Wasm is designed to act as a middleman between programming languages and the hardware they run on. It implements an efficient, sandboxed memory-safe format, similar to regular assembly. Instead of creating build outputs for every known architecture and operating system, programmers can now target the binary instructions Wasm provides, relying on the platform itself to translate the Wasm instructions into efficient machine code. Adoption initially focused on bringing non-JavaScript languages to the web, but now non-web embeddings are supported too.

Ordinarily, each low-code platform has it’s own structure, format, and language choice for building functionality. To gives just two examples, NodeRED uses JavaScript and HTML files to implement features, but Outsystems uses C# (.NET). Their code is incompatible. Make.com uses JavaScript, but access to system features, like the filesystem, is denied. Even when two platforms are built with the same programming language, bespoke functionality cannot be transferred between them without significant development effort.

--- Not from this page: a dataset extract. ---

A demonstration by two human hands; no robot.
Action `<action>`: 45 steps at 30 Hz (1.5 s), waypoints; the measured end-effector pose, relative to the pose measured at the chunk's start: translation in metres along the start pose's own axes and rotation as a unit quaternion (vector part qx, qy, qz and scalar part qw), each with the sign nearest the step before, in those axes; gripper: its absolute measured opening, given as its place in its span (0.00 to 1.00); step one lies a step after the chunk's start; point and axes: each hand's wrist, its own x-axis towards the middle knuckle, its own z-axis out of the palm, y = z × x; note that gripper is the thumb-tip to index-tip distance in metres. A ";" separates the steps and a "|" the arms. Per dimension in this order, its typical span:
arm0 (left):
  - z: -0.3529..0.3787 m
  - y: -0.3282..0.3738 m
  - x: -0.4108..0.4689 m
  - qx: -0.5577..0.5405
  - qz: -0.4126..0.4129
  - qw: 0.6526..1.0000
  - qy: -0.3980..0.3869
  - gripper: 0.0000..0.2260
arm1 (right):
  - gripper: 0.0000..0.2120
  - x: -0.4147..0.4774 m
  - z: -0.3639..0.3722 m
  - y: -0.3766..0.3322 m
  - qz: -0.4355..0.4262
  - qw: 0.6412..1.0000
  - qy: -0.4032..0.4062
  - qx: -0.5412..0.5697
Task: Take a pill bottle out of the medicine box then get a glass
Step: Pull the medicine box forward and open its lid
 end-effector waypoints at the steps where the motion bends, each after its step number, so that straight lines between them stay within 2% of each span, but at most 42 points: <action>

The language-agnostic, cross-platform nature of Wasm therefore makes it worthwhile for demonstrating how low-code platforms could be extended while avoiding vendor lock-in.

Features

The wasmer node is shown in purple with a NodeRED flow

The appearance of the node within a flow.

URL Restrictions

Options for the WebAssembly URL

Once downloaded, the Wasm file is stored on disk so that unnecessary network requests are avoided. To ensure the file can still be updated remotely, the ‘age’ parameter is used to trigger a fresh download when the file is too old.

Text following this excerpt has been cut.